Unlike in previous cases—namely the nationwide demonstrations that took place throughout Iran in 2009—Iran’s unofficial lobbyists in the United States have had little success in even reaching the White House. Jake Sullivan, a former aide in the Obama administration and current national security advisor for President Biden, has admitted that the White House was formerly led to believe that “if America spoke out, it would undermine the Iranian protesters, not aid them.” It seems that the White House has learned from its past mistakes.
This time around, the Biden administration has responded quite differently, adopting a more firm, supportive approach from the outset of the protests in Iran. And although Iran-affiliated institutions and individuals in the United States are surely attempting to change the narrative, their efforts have so far been rebuffed. With the Iranian people unprecedentedly unified and clear in their demands, international support for the protests is only increasing, while the voice of the Islamic regime in the West is declining.
Support for the protestors can also be seen across the diverse Iranian diaspora, especially in largest populations of Iranian immigrants residing in the United States, Europe, and Canada.
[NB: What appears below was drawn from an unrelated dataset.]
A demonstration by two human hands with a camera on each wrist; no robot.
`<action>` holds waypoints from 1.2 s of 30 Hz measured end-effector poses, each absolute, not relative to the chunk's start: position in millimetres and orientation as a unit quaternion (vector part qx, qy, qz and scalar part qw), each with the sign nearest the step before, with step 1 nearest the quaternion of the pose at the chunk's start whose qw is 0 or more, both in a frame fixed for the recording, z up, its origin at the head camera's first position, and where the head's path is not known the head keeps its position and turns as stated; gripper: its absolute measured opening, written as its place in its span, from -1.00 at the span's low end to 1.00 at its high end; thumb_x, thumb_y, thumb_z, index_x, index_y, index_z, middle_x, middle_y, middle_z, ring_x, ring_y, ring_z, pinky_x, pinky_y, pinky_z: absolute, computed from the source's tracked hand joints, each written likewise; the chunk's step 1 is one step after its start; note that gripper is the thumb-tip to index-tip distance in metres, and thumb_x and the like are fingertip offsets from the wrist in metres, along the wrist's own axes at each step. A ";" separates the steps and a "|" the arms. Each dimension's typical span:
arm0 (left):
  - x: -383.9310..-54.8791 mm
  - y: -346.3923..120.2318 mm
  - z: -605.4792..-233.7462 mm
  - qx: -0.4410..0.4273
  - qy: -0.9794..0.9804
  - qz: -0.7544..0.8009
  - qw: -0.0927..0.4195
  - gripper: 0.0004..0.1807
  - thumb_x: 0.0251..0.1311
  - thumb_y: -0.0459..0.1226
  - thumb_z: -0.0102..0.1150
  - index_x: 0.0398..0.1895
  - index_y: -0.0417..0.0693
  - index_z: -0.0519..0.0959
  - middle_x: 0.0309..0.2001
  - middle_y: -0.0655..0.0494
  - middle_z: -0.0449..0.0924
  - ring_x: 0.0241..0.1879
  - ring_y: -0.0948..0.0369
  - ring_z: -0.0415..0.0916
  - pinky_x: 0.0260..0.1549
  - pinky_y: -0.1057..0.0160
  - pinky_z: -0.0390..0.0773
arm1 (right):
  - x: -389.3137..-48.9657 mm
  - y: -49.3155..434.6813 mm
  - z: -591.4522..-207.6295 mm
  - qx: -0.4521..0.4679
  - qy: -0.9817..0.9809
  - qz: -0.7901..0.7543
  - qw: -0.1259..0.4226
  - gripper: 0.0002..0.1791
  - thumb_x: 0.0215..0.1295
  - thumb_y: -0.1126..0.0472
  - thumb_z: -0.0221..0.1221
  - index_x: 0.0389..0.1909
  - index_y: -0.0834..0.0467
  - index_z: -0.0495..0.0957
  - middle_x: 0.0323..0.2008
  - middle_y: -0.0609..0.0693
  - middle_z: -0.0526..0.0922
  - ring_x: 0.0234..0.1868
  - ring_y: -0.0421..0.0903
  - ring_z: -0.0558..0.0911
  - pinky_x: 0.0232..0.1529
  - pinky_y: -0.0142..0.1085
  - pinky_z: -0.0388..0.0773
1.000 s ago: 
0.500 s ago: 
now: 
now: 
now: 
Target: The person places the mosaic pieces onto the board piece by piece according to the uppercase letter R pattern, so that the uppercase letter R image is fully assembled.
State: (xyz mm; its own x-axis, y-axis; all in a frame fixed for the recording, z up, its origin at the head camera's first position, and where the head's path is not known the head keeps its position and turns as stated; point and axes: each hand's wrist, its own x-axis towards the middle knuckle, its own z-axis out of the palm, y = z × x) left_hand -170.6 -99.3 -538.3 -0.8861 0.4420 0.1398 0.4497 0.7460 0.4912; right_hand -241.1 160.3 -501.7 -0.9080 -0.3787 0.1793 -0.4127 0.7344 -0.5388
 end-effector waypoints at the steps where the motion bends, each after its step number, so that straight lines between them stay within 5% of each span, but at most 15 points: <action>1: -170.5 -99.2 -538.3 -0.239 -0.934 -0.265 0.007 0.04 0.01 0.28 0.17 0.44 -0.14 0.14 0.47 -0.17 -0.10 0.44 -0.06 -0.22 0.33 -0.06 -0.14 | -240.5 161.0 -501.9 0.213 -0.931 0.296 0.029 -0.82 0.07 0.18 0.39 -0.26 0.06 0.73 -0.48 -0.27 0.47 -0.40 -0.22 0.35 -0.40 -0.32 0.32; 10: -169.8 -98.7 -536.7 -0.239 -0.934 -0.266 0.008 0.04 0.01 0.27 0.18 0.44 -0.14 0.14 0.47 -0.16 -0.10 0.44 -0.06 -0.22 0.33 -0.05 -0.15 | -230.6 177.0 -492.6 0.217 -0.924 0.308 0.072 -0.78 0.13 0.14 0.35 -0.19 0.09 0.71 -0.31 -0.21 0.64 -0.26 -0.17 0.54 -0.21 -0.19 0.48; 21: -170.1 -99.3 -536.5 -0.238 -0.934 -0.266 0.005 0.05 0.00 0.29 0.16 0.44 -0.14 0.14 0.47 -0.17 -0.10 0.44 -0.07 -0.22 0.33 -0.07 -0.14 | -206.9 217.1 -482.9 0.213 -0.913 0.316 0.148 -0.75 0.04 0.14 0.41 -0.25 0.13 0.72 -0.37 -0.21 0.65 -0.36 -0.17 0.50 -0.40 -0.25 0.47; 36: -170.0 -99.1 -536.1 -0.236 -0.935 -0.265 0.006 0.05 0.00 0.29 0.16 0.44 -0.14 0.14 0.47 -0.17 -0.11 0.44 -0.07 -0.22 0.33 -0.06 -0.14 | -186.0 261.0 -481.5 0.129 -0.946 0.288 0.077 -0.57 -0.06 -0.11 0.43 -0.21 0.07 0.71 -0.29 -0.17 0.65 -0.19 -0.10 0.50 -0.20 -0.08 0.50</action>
Although previously discouraged by the Iranian government's harsh restrictions and punishments against regime critics—even outside of Iran—these communities have been emboldened to demand regime change, not just reform.
With all this domestic and internal pressure, the regime is doubling down. As the protests become more widespread throughout Iran, the Islamic regime is cracking down on demonstrators scattered across the country. At least 76 people have been killed already. Domestic internet service has also been largely disrupted, raising concerns that the crackdown will worsen.
Even in the face of these crackdowns, this wave of protests has already proven to be distinctly inclusive and unified. People of different classes, ages, religions, and ethnicities are coming together in protest, and they have shown resilience and determination in the face of the regime’s armed troops. If Iranian citizens can continue these demonstrations into the coming days, the regime in Tehran will find itself struggling to resist a revolution—not just a protest.